Steve picks up a free-spirited teenage hitchhiker, Ella, and has a brief affair. To his considerable shock and surprise Ella turns up at his home whilst he is away and introduces herself to his wife Frances. After they become acquainted over several bottles of wine, she claims to be pregnant by another man, then begs to be allowed to stay for the weekend. Calculating and manipulative, when Steve returns and Frances is away Ella threatens to abort the baby, which she reveals is his. He begs her not to, but she refuses. Torn between his faltering love for his wife, his infatuation with Ella, and his unborn child, Steve finally agrees to leave his wife and set up home with Ella to have the baby together. Ella agrees, though without much enthusiasm, but specifies he should tell his wife when she (Ella) is not present.

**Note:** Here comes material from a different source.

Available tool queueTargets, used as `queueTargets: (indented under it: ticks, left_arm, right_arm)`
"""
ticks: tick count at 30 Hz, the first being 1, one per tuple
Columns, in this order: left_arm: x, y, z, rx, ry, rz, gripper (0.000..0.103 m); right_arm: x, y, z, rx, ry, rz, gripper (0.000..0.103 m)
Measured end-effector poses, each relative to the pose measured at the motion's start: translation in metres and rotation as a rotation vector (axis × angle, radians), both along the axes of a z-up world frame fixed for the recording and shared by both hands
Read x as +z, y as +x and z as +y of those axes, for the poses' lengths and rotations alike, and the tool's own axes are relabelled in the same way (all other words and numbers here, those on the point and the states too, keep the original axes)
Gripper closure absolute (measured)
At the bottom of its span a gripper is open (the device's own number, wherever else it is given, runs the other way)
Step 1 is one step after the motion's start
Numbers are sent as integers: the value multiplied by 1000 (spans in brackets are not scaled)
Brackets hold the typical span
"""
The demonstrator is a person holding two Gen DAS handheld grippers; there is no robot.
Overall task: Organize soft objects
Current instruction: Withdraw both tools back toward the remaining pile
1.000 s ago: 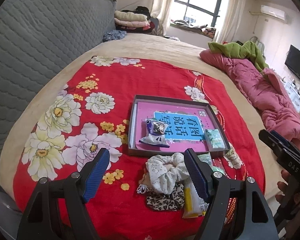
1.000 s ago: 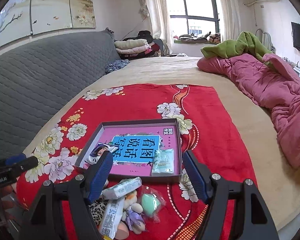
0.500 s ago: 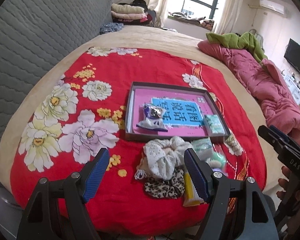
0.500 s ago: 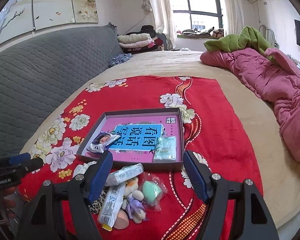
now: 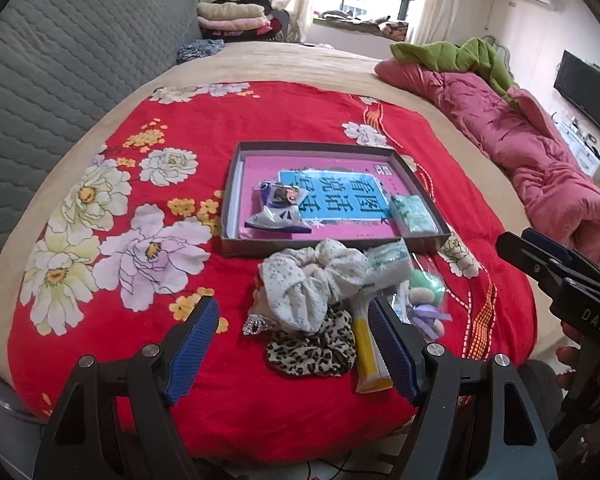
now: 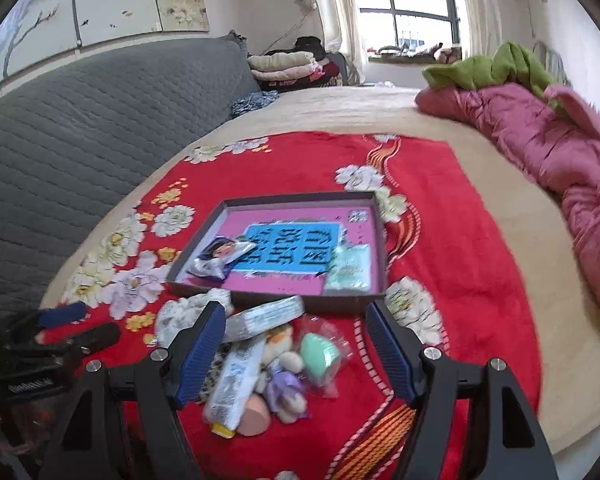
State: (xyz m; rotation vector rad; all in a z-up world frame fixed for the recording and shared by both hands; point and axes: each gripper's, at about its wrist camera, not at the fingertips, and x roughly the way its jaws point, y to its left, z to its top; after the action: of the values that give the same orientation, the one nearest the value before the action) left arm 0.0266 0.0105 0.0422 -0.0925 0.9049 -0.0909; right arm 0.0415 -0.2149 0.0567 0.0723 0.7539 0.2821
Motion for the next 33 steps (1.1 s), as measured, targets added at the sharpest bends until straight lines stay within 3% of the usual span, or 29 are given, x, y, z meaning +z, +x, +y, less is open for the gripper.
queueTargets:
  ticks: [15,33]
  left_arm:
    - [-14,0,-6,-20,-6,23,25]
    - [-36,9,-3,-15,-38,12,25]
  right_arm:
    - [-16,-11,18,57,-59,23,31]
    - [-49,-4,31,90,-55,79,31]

Frances clearly suspects a secret relationship; her situation is further complicated by visits to her elderly mother Belle, an emotionally repressed women who reveals the philandering nature of Frances' father. And how she endured their lifetime of marriage, and his habit of bringing lady 'friends' to their home, by shutting her mind to it. Frances discloses somebody her husband met, a young girl, is now staying with them. Resignedly, her mother tells her 'You'll learn to live with it'.

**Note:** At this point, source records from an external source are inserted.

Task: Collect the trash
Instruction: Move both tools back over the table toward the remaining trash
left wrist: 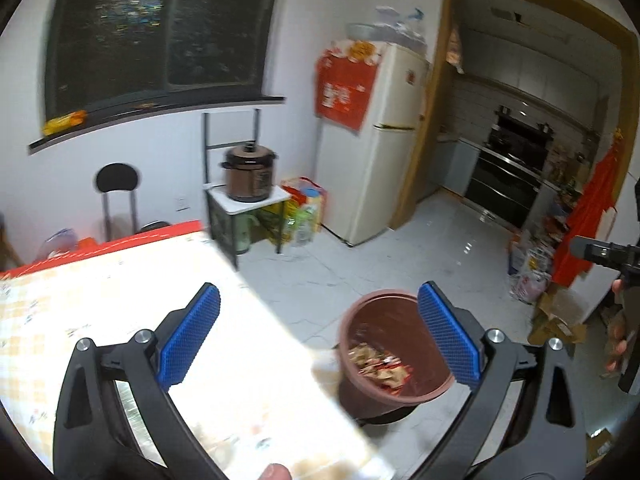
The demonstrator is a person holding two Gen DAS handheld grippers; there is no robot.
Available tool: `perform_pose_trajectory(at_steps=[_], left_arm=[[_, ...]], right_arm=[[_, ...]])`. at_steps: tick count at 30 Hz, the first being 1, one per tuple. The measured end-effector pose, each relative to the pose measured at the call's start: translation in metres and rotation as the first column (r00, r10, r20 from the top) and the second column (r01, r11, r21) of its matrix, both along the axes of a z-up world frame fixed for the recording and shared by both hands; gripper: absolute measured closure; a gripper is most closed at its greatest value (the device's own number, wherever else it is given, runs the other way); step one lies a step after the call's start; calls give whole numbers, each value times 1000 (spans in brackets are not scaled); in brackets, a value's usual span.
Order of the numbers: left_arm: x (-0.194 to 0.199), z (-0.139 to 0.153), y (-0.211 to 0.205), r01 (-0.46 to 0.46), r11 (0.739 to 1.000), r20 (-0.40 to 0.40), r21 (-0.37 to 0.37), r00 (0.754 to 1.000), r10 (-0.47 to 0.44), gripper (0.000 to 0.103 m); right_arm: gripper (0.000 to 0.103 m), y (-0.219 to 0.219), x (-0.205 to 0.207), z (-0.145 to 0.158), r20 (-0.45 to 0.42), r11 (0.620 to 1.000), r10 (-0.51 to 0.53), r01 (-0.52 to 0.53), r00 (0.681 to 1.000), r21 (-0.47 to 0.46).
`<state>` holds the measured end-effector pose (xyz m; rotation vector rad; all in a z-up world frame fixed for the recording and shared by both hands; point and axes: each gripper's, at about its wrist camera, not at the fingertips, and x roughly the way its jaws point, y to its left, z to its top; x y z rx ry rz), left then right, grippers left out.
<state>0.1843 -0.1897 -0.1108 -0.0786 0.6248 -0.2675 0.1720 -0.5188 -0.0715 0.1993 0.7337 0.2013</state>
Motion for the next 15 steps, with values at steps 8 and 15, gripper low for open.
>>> perform_pose_trajectory(at_steps=[8,15], left_arm=[[-68,1,127,-221,975,-10,20,975,221,6],[-127,-11,221,-379,924,-35,38,924,381,6]], right_arm=[[5,87,2,-2,-5,987,155,-155,988,35],[5,154,-3,-12,-45,973,229,-227,973,33]])
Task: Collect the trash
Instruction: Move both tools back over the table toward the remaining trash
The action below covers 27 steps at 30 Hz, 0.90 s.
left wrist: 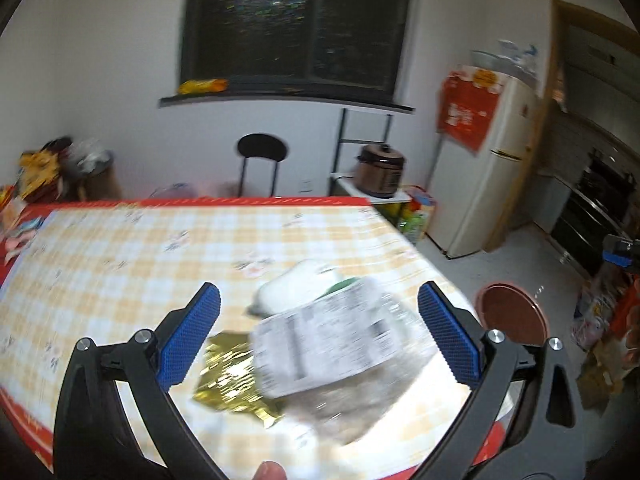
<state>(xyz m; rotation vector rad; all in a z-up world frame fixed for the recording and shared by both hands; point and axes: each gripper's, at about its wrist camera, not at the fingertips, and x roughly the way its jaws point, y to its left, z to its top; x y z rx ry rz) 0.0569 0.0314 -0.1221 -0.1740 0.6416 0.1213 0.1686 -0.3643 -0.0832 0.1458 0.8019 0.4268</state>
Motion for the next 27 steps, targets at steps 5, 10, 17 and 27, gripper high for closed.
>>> perform_pose_trajectory(at_steps=[5,10,17,27], left_arm=[[-31,-14,33,-31,1000,-37,7,999,31,6],[-46,-33,42,10,1000,-83,12,996,-9,6],[-48,-54,55,65,998,-124,-11,990,-66,6],[-20,-79,37,255,966,-178,43,953,-243,6]], right_arm=[[5,40,-4,-8,-35,999,38,-38,999,-14],[5,81,-11,-16,-63,997,65,-67,996,-25],[5,122,-22,-28,-96,996,78,-80,992,-23],[5,145,-37,-51,-155,999,7,-13,988,-38]])
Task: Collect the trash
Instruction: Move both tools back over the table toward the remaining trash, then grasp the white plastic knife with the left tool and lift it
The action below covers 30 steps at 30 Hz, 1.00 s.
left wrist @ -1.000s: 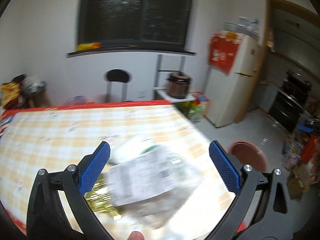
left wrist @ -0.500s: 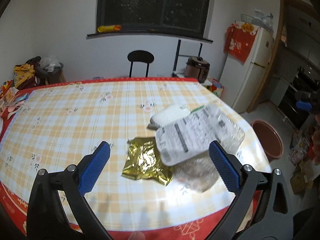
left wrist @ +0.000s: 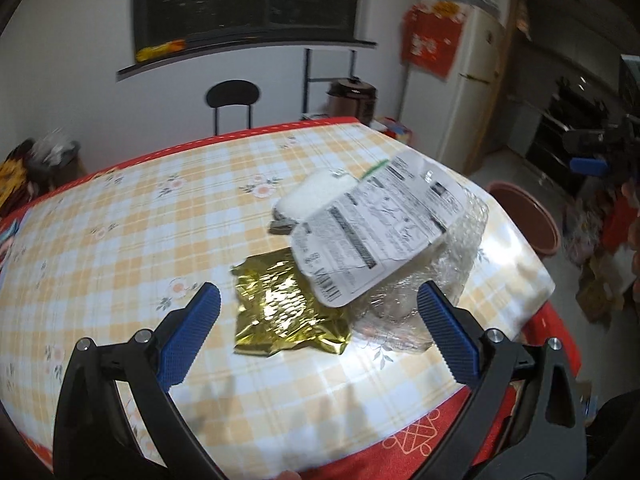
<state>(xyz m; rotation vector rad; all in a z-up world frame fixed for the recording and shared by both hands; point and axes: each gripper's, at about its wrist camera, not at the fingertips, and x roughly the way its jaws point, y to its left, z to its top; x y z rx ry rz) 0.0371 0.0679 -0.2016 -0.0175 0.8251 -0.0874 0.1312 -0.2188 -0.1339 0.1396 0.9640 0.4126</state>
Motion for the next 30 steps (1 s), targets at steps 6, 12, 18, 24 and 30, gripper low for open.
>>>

Steve meets Frances to tell her of his decision, but before he can she - knowing what he is about to say, and telling him not to - says she wants to adopt Ella's unborn baby. This is a surprise opportunity - for Steve to save his marriage and have a child; likewise for Frances. But he rejects the offer and says he is leaving to live with Ella. "You bloody fool" she says, softly, as she leaves him. Frances fetches her mother to come and live in the house with her. Steve has arranged to meet Ella that evening, but she doesn't turn up. Returning to the house with her mother Frances finds Ella there. After shepherding the mother away, Ella tells Frances she is not now pregnant. Steve arrives, unaware of this latest development, and Ella tells him she has changed her mind. After tense exchanges Steve agrees to seek a divorce. Frances leaves with her mother to find a hotel. Steve packs a suitcase and leaves too. Ella is now seemingly in possession of the house, having in the meantime destroyed a marriage. She picks up her rucksack and coat, and leaves the house herself.
The film was shot entirely on location in and around Camberley, England.[4]

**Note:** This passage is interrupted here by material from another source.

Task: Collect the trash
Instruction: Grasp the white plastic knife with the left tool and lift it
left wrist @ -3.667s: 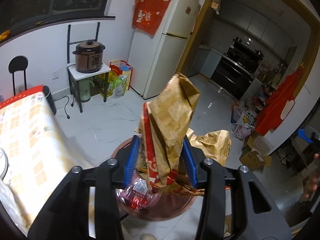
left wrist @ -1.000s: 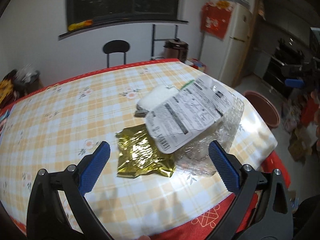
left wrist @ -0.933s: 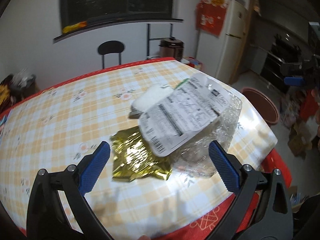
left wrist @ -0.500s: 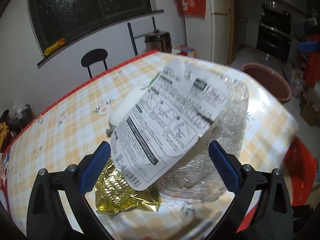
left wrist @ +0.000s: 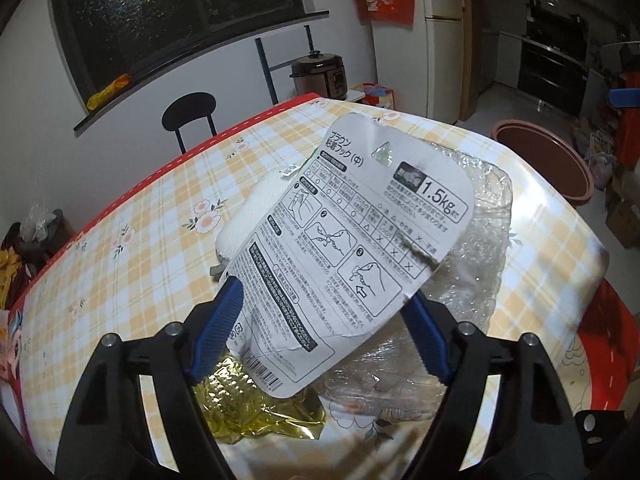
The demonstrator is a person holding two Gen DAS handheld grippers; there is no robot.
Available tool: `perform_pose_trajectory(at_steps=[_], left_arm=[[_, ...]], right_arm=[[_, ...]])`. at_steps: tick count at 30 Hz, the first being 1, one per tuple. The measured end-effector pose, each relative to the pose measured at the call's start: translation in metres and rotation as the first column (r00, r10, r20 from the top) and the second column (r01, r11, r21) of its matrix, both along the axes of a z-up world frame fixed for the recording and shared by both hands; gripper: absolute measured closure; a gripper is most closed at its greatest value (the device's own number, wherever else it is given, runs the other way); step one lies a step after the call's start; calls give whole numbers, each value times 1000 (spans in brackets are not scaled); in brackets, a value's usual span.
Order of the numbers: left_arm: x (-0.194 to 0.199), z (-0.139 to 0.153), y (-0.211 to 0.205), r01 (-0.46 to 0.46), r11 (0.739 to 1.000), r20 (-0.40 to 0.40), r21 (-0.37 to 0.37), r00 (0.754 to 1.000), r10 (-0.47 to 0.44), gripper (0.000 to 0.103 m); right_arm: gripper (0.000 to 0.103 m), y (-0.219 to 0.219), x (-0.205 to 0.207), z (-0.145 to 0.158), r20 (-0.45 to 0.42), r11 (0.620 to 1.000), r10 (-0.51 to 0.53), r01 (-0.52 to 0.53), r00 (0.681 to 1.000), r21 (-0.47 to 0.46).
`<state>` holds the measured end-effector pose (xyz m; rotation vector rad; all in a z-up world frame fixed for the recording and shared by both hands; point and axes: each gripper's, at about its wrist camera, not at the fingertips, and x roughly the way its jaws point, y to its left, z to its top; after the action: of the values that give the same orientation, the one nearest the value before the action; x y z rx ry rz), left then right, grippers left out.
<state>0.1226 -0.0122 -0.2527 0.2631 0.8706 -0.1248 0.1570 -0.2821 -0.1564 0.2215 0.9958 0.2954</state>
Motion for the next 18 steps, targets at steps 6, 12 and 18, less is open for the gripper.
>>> perform_pose_trajectory(at_steps=[6,12,18], left_arm=[[0,4,-3,25,999,-9,-20,1000,-26,65],[-10,26,17,4,990,36,-141,999,1,87],[-21,45,53,-86,957,38,-276,994,100,92]], right_arm=[[5,0,-2,-7,-19,1000,2,-2,1000,9],[5,6,2,-4,-10,999,32,-31,999,19],[5,25,2,-14,-32,996,89,-88,996,18]])
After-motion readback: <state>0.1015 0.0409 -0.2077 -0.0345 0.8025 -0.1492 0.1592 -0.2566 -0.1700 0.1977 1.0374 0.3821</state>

The Monthly Film Bulletin wrote: "Three into Two Won't Go is a slight improvement on Work is a Four Letter Word (it could hardly be otherwise), but Peter Hall still has a long way to go if he is to be reckoned as a director who can give some overall consistency of style to his material instead of playing it by ear as he goes along. Here he has several things working in his favour: some sharp dialogue from Edna O'Brien (in between a number of those irritatingly ostentatious blows for the cause of the vulnerable woman which pepper her novels); a marvellously tetchy performance from Peggy Ashcroft as the slightly unhinged mother-in-law confined to an old people's home in which both her fellow inmates and the food ("It's the gravy they give us") are clearly not what she is accustomed to; and Claire Bloom almost managing to suggest that the character she plays is actually a real person as she responds to the camera's probing exploration of her face with commendable restraint. This, unfortunately, is about all that can be said for the film, which is almost entirely composed of scenes clumsily set up to get the right audience reaction ... It's a pretty silly story to begin with, but the fact that everyone seems to be taking it so seriously only makes it seem sillier. When Peggy Ashcroft diffidently inquires of the final drawingroom mélée 'Isn't this a little boisterous?', one knows exactly what she means."[5]
The film was the 19th most popular film at the UK box office in 1969.[6]
In 1970, when a version of the was film screened on NBC television in the United States, Hall, O'Brien and Newman demanded their names be taken off the film, alleging that 20 minutes of new footage had been shot and added.[7]